The saddest aspect of the Kargil fighting is that the Pakistan Government refused to accept back the bodies of all except 5 killed. We find incredible and unbelievable that a government can be so devoid of honor as to first tell its soldiers to discard their uniforms, destroy their ID, infiltrate enemy-held terrain, fight without adequate support, refuse to reinforce them, in effect leaving them to be killed, and on top of this, refuse to take the bodies back, all because of a failed fiction that these men were Kashmiri freedom fighters not under its control. This is not the place to get into a political discussion, but the general reader should know there are no Kashmiri freedom fighters in Ladakh and never will be because the Ladakh Muslims are of the “wrong” sect and completely support India.
So not only this fiction not particularly intelligent, by requiring its men to fight out of uniform, the Pakistan Government stripped them of the protections of the Geneva Convention. If India did indeed execute any POWs, it was within its lawful right to do so, as it was dealing with an invasion of its territory by armed civilians. The Pakistan Government seems to have forgotten that in South Asia, at least, soldiering is an honorable profession. A government can ask for volunteers who will be expected to fight out of uniform. It cannot require its soldiers to do so. This is an absolute abuse of its soldiers, and what makes it worse is that the Northern Areas have no political voice.

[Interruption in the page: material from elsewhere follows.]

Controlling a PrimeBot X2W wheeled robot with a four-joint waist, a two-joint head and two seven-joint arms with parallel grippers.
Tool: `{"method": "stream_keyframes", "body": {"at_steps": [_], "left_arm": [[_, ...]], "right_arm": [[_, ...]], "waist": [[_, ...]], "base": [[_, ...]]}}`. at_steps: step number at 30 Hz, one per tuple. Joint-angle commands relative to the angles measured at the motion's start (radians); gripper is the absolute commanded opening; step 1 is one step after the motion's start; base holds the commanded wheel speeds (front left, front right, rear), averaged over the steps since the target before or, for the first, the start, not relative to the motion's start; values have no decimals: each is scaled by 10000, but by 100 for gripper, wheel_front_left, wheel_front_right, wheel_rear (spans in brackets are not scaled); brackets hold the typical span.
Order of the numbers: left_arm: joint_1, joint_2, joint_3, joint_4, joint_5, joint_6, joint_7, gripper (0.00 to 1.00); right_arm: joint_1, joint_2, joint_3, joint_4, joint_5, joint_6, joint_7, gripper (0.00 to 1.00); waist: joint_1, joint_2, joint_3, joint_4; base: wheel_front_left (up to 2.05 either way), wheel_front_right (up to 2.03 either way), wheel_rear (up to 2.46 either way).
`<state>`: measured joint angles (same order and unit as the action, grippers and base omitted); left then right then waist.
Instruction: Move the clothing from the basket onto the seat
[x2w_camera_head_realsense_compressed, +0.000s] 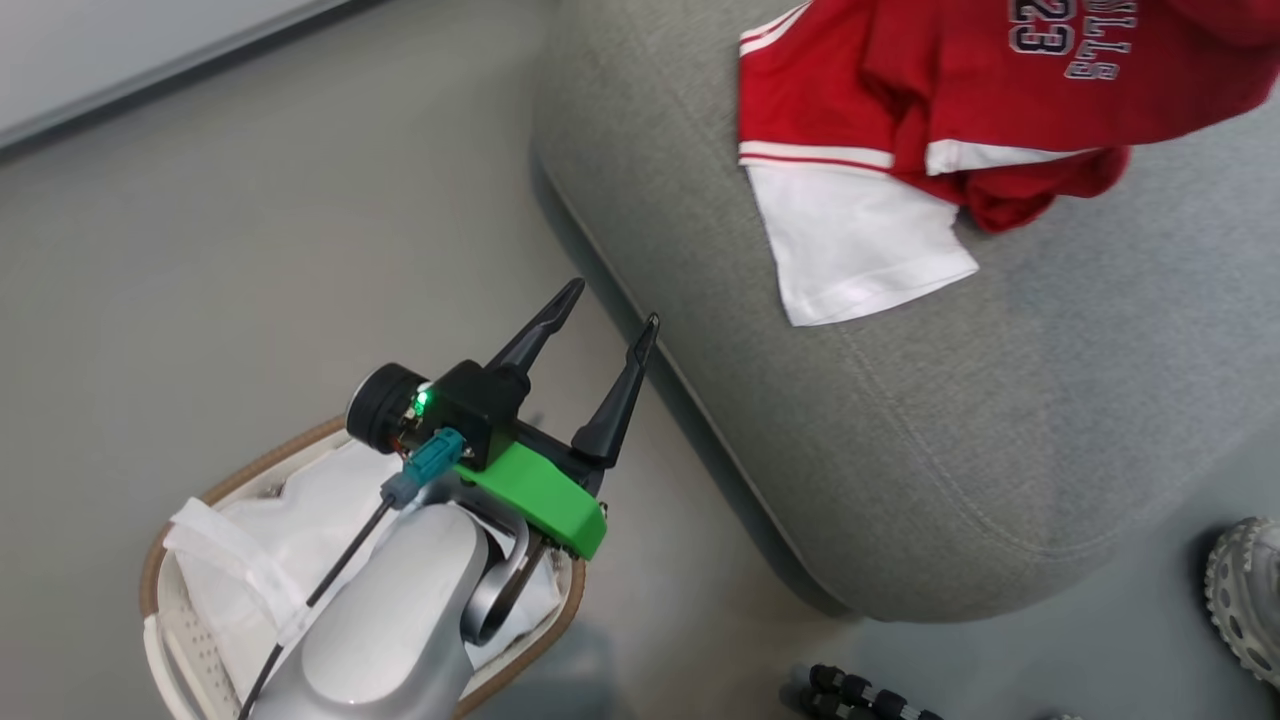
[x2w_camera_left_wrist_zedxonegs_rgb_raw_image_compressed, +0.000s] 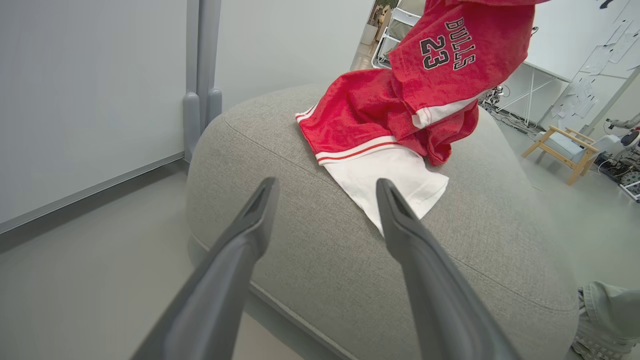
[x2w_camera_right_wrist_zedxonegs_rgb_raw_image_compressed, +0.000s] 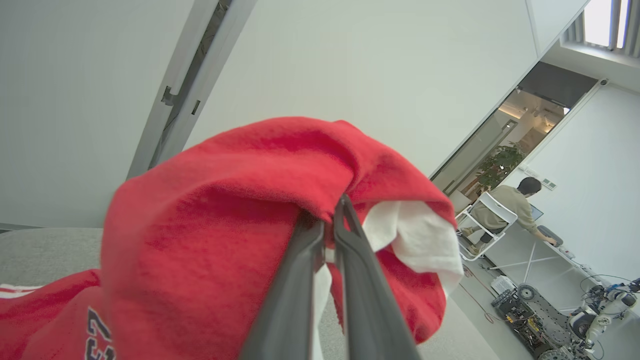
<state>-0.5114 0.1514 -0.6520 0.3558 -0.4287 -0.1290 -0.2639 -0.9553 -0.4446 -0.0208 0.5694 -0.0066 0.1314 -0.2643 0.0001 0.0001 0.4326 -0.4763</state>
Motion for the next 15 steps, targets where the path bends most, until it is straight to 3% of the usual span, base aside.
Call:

We are horrified to learn of even worse happenings from the Herald story. Bodies of NLI soldiers killed in the fighting were taken back to their villages during the night, usually with just one soldier accompanying the body, and dumped outside their family’s house at all hours. Sometimes the soldiers were out of uniform. The bodies were not even washed and properly dressed in uniform. The Herald speaks of two cousins who lay in their coffins dressed in tracksuits. A soldier who served in the same unit as another whose body was returned told the family that at their post only some kilograms of sugar was left by way of food. The dead soldier's father told the Herald that the youngster still had sugar on his mouth. So now we not only have a violation of military honor, we have a complete disregard for religion and human decency.
A last point. If callous civilians had treated the military in this manner, perhaps there could be some excuse. The Kargil intrusion, however, was conceived, planned, and executed in secrecy by the highest echelons of the Pakistan General Staff, including their divisional commander, the Force Commander Northern Areas. The now-deposed civilian government had little to do with it except to retroactively give its stamp of approval. The guiding spirit behind the operation was the head of the Pakistan Army himself, now the head of the country.